V DOMINGO DA QUARESMA
Is 43, 16-21; Sl 125; Filip 3, 8-14; Jo 8, 1-11
Quando é mais inteligente falar com as pedras do chão.
Jesus foi para o Monte das Oliveiras. Mas de manhã cedo, apareceu outra vez no templo e todo o povo se aproximou d’Ele. Então sentou-Se e começou a ensinar. Os escribas e os fariseus apresentaram a Jesus uma mulher surpreendida em adultério, colocaram-na no meio dos presentes e disseram a Jesus: «Mestre, esta mulher foi surpreendida em flagrante adultério. Na Lei, Moisés mandou-nos apedrejar tais mulheres. Tu que dizes?». Falavam assim para Lhe armarem uma cilada e terem pretexto para O acusar. Mas Jesus inclinou-Se e começou a escrever com o dedo no chão. Como persistiam em interrogá-l’O, ergueu-Se e disse-lhes: «Quem de entre vós estiver sem pecado atire a primeira pedra». Inclinou-Se novamente e continuou a escrever no chão. Eles, porém, quando ouviram tais palavras, foram saindo um após outro, a começar pelos mais velhos, e ficou só Jesus e a mulher, que estava no meio. Jesus ergueu-Se e disse-lhe: «Mulher, onde estão eles? Ninguém te condenou?». Ela respondeu: «Ninguém, Senhor». Disse então Jesus: «Nem Eu te condeno. Vai e não tornes a pecar». (João)
Quando é mais inteligente falar com as pedras do chão.
Os biblistas referem que este texto no início não pertenceria ao evangelho de João, estando muito mais próximo, por exemplo, do evangelho de Lucas: o cenário é o templo, o tema é a misericórdia, até os personagens centrais são os mesmos do evangelho da semana passada (de Lucas): os fariseus e os escribas de um lado e Jesus do outro.
Fariseus e escribas! Aquilo que caracteriza o espírito farisaico não é tanto o “dizer e não fazer”, mas é sobretudo a apertada vigilância sobre a “pureza” da religião ou, na perspectiva inversa, um cuidado extremo com o perigo das “contaminações”. Enquanto os fariseus eram um “partido”, uma “espiritualidade organizada” ou um “movimento” dentro do judaísmo, os escribas (ou doutores da lei) eram uma espécie de “catequistas”, pessoas que tinham estudado as Escrituras e as ensinavam agora ao povo.

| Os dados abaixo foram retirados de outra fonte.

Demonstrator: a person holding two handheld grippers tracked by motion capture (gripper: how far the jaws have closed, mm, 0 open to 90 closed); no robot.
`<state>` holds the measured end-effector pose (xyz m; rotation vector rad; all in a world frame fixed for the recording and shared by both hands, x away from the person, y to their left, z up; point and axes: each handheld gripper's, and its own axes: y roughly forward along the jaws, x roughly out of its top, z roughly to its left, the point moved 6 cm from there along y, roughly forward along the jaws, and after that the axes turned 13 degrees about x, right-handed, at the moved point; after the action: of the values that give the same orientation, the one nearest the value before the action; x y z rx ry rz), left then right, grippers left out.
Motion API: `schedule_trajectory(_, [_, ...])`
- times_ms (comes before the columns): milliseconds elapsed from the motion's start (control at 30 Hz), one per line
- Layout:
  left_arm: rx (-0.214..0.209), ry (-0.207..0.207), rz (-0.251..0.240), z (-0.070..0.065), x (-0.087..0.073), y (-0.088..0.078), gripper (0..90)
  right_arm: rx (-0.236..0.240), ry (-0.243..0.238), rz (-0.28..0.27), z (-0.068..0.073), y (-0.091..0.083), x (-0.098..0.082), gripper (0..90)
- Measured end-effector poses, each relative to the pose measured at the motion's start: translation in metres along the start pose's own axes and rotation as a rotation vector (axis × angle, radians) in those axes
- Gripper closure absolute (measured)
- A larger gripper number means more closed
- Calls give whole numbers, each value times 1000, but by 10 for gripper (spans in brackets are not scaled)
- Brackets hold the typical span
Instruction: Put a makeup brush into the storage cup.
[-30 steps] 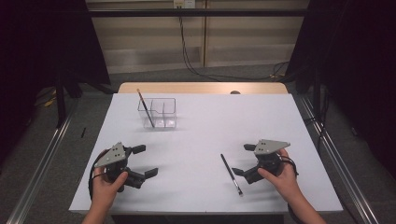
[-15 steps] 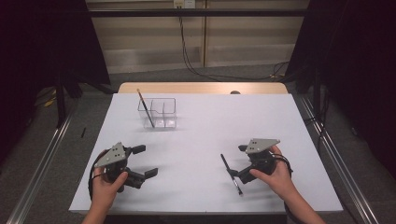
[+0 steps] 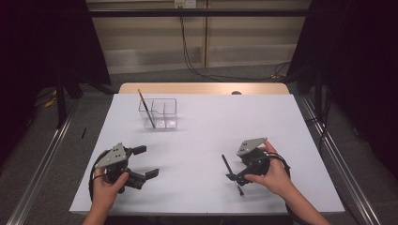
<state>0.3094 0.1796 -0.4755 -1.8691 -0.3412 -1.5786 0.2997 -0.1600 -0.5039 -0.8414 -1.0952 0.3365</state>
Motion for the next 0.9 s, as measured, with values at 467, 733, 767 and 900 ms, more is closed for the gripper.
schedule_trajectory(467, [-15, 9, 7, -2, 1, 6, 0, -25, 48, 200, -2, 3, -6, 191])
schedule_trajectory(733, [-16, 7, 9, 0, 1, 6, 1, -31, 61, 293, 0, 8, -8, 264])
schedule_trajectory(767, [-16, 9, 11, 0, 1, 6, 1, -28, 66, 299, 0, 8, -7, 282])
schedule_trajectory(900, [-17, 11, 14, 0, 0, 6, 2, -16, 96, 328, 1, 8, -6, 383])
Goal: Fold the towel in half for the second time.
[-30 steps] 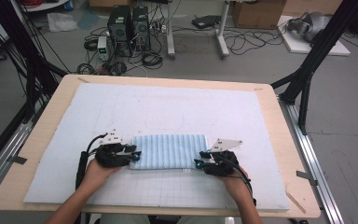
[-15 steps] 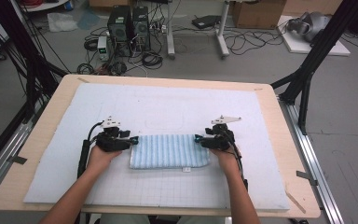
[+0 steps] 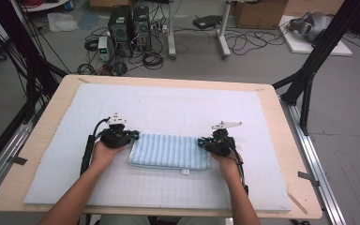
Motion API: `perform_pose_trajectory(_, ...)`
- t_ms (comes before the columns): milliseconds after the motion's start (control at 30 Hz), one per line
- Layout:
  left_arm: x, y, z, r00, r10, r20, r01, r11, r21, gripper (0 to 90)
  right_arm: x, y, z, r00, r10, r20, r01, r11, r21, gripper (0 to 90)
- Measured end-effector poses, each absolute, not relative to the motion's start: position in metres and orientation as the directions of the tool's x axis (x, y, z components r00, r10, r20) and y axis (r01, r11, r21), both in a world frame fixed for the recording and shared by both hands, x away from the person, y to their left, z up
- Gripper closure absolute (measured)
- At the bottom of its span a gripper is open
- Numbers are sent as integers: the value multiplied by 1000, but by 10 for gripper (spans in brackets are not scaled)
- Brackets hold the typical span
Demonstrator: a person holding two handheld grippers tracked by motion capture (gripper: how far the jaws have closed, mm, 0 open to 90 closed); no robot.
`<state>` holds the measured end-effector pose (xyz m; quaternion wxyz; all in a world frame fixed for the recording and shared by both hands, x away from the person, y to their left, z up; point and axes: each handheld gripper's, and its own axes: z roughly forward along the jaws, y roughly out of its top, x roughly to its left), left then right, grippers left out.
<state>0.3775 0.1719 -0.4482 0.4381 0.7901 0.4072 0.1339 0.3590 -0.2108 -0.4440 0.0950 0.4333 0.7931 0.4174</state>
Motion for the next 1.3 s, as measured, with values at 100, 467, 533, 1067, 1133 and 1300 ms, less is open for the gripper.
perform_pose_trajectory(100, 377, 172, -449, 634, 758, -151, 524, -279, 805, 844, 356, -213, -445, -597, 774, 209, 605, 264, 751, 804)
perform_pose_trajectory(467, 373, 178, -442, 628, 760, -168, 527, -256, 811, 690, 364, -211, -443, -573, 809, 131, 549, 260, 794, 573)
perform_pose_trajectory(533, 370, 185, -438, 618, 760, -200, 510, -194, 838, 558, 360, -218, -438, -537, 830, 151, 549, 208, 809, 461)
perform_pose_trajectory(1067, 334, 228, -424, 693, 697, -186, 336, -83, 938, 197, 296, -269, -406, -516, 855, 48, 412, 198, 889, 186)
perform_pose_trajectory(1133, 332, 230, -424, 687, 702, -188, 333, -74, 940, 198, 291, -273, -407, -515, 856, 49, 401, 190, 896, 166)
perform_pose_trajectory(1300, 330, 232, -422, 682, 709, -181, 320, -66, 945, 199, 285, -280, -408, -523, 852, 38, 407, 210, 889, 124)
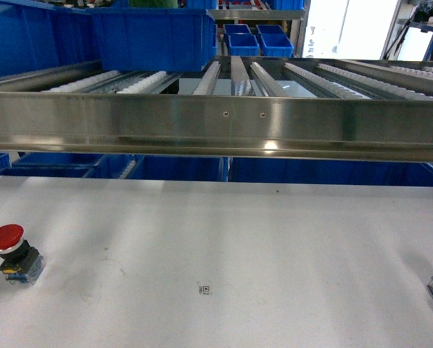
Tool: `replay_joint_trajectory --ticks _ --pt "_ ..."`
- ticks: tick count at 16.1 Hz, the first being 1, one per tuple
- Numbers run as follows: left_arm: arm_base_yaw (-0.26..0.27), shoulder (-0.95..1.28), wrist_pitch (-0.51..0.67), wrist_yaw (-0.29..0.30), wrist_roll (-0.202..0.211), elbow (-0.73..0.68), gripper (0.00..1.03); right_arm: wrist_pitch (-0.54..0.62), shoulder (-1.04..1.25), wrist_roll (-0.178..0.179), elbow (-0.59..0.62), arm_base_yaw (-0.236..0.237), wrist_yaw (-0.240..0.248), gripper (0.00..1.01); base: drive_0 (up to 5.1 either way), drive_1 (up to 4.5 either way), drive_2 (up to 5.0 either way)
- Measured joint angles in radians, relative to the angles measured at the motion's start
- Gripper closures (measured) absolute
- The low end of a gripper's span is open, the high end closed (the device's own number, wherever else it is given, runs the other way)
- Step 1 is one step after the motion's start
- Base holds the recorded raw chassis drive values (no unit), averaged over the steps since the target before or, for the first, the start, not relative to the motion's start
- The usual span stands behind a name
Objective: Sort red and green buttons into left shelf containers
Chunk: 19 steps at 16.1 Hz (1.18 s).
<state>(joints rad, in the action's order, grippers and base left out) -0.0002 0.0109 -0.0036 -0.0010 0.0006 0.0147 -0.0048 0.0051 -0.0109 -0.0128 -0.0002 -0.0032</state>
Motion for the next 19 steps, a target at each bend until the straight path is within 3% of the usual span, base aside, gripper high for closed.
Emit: replay_joint_trajectory --ticks 14,16,18,19 --pt "0.000 0.000 0.000 0.000 0.000 0.000 0.05 -0.001 0.000 0.000 0.000 0.000 0.001 0.03 0.0 0.00 0.0" --pt "0.019 0.005 0.013 0.027 0.000 0.000 0.05 -0.006 0.016 -0.004 0.001 0.051 0.013 0.03 0.0 0.00 0.0" --pt "0.116 0.105 0.126 0.098 0.000 0.000 0.05 0.053 0.109 -0.013 0.000 0.127 0.059 0.03 0.0 0.00 0.0" --pt "0.133 0.208 0.229 0.143 0.000 0.001 0.05 0.102 0.180 -0.017 0.000 0.133 0.066 0.03 0.0 0.00 0.0"
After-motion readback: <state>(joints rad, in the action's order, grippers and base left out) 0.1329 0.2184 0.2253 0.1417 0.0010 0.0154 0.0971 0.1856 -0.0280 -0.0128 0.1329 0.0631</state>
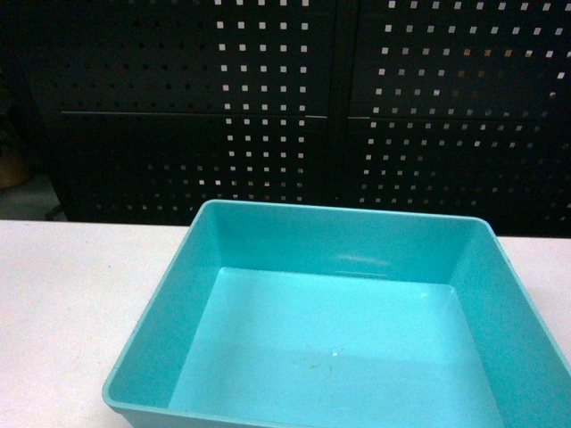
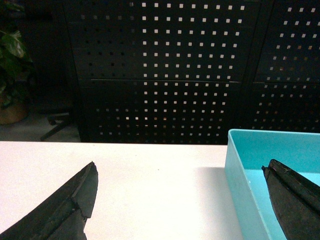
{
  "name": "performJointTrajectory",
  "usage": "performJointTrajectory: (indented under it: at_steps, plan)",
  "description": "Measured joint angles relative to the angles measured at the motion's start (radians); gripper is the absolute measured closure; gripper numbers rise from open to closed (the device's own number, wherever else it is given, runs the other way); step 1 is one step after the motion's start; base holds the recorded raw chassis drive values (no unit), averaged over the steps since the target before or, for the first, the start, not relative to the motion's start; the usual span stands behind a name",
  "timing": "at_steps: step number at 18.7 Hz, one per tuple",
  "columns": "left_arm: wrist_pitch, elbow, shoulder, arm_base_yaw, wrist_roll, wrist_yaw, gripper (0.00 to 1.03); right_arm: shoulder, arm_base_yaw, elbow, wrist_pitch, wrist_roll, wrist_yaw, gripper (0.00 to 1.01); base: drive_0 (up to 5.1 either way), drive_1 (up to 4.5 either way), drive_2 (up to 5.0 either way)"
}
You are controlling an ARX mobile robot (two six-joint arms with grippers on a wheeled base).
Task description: Stack blue boxes stably on right
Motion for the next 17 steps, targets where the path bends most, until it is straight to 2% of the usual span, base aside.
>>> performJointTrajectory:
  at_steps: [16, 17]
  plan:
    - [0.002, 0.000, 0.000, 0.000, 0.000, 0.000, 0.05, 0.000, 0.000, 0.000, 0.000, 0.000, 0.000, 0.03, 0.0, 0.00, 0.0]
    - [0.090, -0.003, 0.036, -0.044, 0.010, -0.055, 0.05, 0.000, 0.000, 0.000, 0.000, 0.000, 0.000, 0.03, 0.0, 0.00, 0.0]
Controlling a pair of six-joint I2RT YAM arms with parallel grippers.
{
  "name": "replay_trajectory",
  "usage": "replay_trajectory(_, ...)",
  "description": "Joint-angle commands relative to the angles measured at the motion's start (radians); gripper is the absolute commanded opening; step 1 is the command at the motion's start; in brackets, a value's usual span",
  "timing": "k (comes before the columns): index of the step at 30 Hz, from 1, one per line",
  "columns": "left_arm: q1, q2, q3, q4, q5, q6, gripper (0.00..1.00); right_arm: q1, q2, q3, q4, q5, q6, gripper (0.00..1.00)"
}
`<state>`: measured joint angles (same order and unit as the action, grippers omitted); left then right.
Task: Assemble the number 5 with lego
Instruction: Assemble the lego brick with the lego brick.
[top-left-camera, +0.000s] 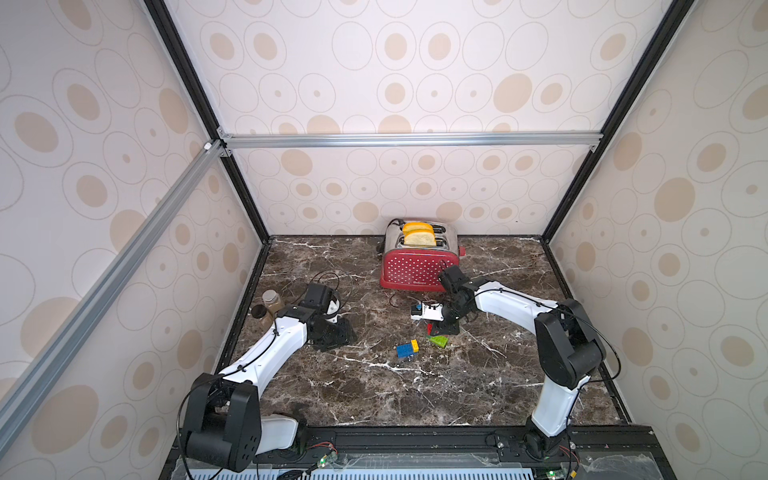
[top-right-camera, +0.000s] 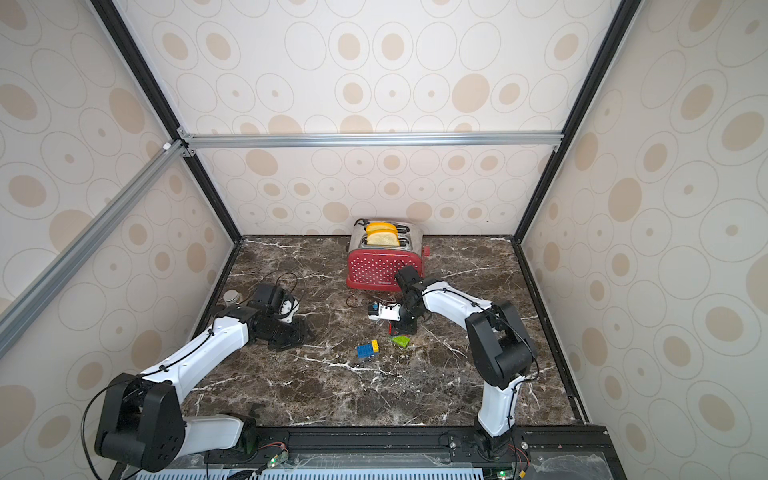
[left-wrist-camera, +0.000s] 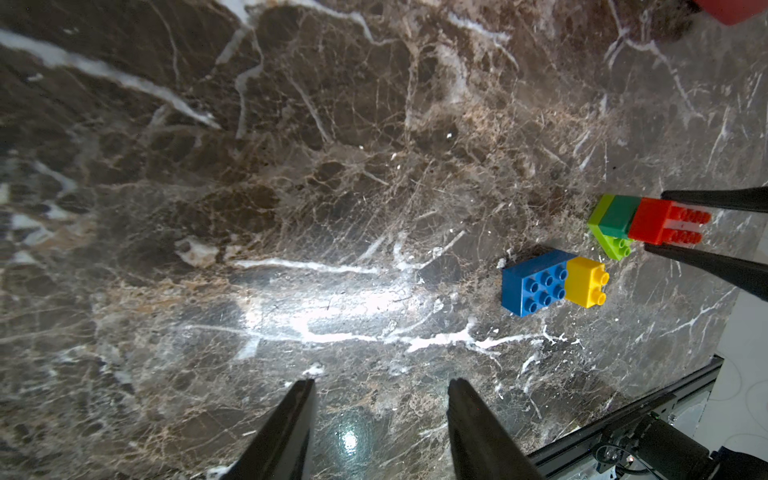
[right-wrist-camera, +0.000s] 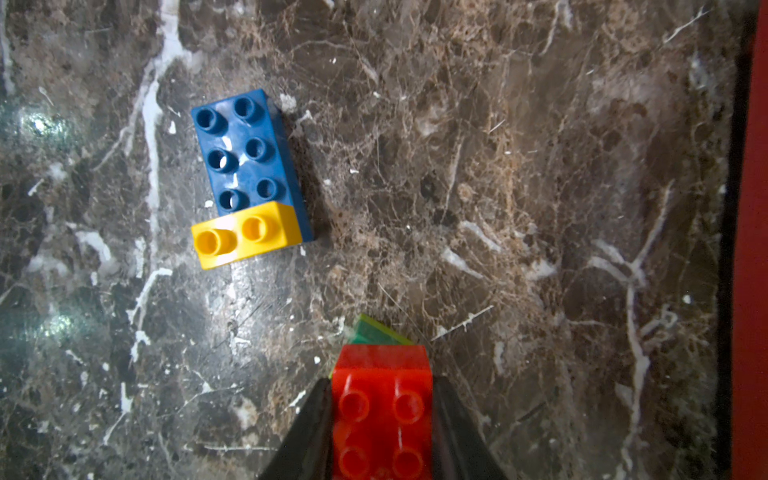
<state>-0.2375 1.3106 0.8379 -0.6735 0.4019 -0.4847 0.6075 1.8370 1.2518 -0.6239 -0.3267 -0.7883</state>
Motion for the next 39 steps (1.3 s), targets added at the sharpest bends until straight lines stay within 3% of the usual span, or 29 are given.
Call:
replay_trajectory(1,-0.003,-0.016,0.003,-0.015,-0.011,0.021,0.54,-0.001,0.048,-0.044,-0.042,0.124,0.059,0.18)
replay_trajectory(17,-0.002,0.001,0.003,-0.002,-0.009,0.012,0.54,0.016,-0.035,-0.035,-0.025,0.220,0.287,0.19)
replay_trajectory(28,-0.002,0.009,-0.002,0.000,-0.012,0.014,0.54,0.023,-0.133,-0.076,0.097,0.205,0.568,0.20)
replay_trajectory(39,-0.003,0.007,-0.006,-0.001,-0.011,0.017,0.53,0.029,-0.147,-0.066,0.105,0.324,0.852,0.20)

Muitos fariseus eram escribas, mas nem todos. De qualquer modo aparecem sempre muito associados “contra” Jesus, os fariseus por defesa contra o perigo de “contaminação” que Jesus representa, os escribas por razões de interpretação das Escrituras e por inveja da “popularidade” de Jesus entre o povo, o que não acontecia com eles (e não acontecia por uma razão muito simples: eles desprezavam o povo simples, por o considerarem ignorante da lei!!!!). Escribas e fariseus! Resulta claro: pese a baixa prática dominical, os nossos templos continuam cheios de pessoas com espírito de “fariseus” e de “escribas”…
Curiosamente, nestas discussões, os evangelhos apresentam-nos Jesus sempre argumentando, isto é, fazendo recurso à inteligência, para mostrar as suas razões e desmascarar os erros em que os escribas e os fariseus caem. Mas, no Evangelho de hoje, Jesus não argumenta; se fala alguma coisa com alguém é com o chão! É no chão que escreve… Esta recusa de Jesus em discutir, em argumentar, é porque percebe que esse já não é o campo ético em que se situam os seus adversários; pelo contrário, eles estão já no campo das armadilhas, da má fé. Os biblistas desconhecem o significado do gesto de Jesus escrever no chão. Mas nada impede que seja um gesto de profundo desprezo pela má fé daquela gente: é mais inteligente tentar dialogar com as pedras do chão do que tentar dialogar com eles!
A armadilha montada a Jesus é perfeita: ou Jesus trai o povo simples a quem pregava a misericórdia de Deus, ou trai a lei de Moisés que mandara apedrejar as mulheres que cometessem adultério. Se perdoasse, podia ser acusado diante do Sinédrio; se culpasse, diante dos romanos! Mais para mais, eles insistiam: ela tinha sido apanhada em flagrante!
É então que Jesus resolve quebrar o silêncio; não para discutir com eles, já vimos; mas para os apanhar também em flagrante estado de pecado! A todos! E um a um, foram-se. Derrotados. Mudos. Mas cada vez mais empedernidos… Afinal, nenhum teve a coragem de aproveitar o momento para se… converter. Arrastada à força para o Templo, a mulher é a única que regressa… livre!